Astronaut Denies Apollo 12 Crew Kept Moon Rocks
Apollo 12 astronaut Alan Bean, the fourth man to walk on the moon, yesterday disputed the claims of a New York auction house that is selling what it advertised as a lunar rock obtained through an astronaut.
The firm acknowledged there is an error in its catalog but still failed to clarify the rock's source.
"It's just not true," said Bean, 63, who flew the Apollo 12 mission with astronauts Pete Conrad and Dick Gordon in November 1969. None of the mission's crew would ever "keep any of the samples," Bean said indignantly. "They are the property of the United States government."
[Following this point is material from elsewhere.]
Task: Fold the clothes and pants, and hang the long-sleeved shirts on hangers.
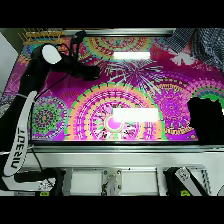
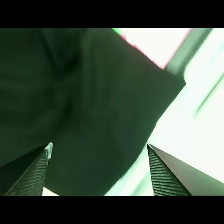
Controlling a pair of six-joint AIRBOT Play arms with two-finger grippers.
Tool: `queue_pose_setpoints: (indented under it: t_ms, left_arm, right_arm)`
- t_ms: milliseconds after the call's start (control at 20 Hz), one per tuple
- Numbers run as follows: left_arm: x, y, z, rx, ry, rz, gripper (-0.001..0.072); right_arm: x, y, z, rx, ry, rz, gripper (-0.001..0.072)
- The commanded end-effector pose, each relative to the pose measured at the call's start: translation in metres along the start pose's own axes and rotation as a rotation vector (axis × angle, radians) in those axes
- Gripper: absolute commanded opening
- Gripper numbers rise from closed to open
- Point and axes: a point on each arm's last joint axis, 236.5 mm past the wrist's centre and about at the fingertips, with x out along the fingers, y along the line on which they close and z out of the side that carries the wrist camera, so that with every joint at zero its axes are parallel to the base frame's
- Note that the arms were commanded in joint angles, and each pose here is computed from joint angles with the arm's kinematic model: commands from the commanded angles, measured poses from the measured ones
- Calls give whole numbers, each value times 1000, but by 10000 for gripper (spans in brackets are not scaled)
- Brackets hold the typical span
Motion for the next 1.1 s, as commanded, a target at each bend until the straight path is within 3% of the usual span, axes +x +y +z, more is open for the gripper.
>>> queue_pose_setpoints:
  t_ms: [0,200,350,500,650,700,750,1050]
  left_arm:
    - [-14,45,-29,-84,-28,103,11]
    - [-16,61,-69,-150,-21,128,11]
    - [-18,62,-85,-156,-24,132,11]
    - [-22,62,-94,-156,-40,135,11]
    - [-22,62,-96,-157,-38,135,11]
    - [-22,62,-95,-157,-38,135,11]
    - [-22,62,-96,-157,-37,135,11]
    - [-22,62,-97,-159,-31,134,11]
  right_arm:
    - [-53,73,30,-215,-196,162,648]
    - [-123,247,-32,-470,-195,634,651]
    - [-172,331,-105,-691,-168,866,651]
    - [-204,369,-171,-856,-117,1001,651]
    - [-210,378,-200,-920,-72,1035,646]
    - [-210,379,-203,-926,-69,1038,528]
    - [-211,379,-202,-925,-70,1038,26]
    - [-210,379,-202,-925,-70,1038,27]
The rock went on sale at Phillips Fine Art Auctioneers in Manhattan yesterday, part of a large "natural history" auction that includes dinosaur eggs, miscellaneous fossils, prehistoric shark jaws and the 6-foot-tall skeleton of an Ice Age cave bear.
The catalog describes item No. 127A as "a lunar rock specimen" that was "returned to Earth by the Apollo 12 Mission" and later given to a now-deceased executive at White-Westinghouse "by an astronaut who was a close personal friend." The rock is being sold by the executive's sons, Ron and Brian Trochelmann.
David Herskowitz, who organized the auction for Phillips, acknowledged yesterday that the catalogue description was wrong.
"It was a misunderstanding," Herskowitz said. "The moon rock was returned by the Apollo 12 mission, but we admit it did not come directly from the astronauts' hands" to the Trochelmann family.